◆ WORK TO BE COMPLETED ◆
Find the lines holding the string "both" in the data, then copy all of them.

◆ DATA EXCERPT ◆

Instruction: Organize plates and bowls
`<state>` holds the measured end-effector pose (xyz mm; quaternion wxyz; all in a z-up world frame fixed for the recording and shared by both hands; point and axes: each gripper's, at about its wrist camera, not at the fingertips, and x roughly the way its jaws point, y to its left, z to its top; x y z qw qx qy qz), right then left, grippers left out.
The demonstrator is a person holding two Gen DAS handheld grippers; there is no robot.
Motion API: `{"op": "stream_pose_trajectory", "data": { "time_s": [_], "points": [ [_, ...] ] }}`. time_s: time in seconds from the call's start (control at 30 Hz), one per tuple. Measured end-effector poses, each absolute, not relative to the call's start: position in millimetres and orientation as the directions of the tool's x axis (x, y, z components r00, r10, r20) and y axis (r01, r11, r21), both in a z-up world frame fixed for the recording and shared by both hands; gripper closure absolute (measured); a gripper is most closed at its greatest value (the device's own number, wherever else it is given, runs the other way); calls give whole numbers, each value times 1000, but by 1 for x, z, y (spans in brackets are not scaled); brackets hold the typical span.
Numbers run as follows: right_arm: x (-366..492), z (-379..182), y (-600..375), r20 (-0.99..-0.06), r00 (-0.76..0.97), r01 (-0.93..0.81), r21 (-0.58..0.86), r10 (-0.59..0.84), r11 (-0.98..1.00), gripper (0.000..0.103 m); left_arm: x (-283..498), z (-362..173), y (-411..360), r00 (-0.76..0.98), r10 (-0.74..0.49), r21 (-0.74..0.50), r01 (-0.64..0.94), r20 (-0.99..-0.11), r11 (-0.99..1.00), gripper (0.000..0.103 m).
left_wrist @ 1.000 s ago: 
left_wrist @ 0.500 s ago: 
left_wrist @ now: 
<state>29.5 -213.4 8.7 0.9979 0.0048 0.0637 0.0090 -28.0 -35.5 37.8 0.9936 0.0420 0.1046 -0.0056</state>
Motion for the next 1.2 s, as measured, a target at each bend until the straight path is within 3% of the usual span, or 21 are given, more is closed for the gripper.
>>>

◆ TASK SOLUTION ◆
`<state>` holds the measured end-effector pose (xyz mm; quaternion wxyz; all in a z-up world frame fixed for the recording and shared by both hands; point and axes: each gripper's, at about its wrist camera, not at the fingertips, and x roughly the way its jaws point, y to its left, z to its top; x y z qw qx qy qz), right then left, grippers left out.
Motion API: `{"op": "stream_pose_trajectory", "data": { "time_s": [_], "points": [ [_, ...] ] }}`. time_s: time in seconds from the call's start (control at 30 Hz), one per tuple. Measured end-effector poses, each absolute, not relative to the call's start: position in millimetres and orientation as the directions of the tool's x axis (x, y, z components r00, r10, r20) and y axis (r01, r11, r21), both in a z-up world frame fixed for the recording and shared by both hands; gripper closure absolute (measured); a gripper is most closed at its greatest value (the device's own number, wherever else it is given, runs the other way); calls give whole numbers, each value times 1000, but by 1 for x, z, y (spans in brackets are not scaled); brackets hold the typical span.

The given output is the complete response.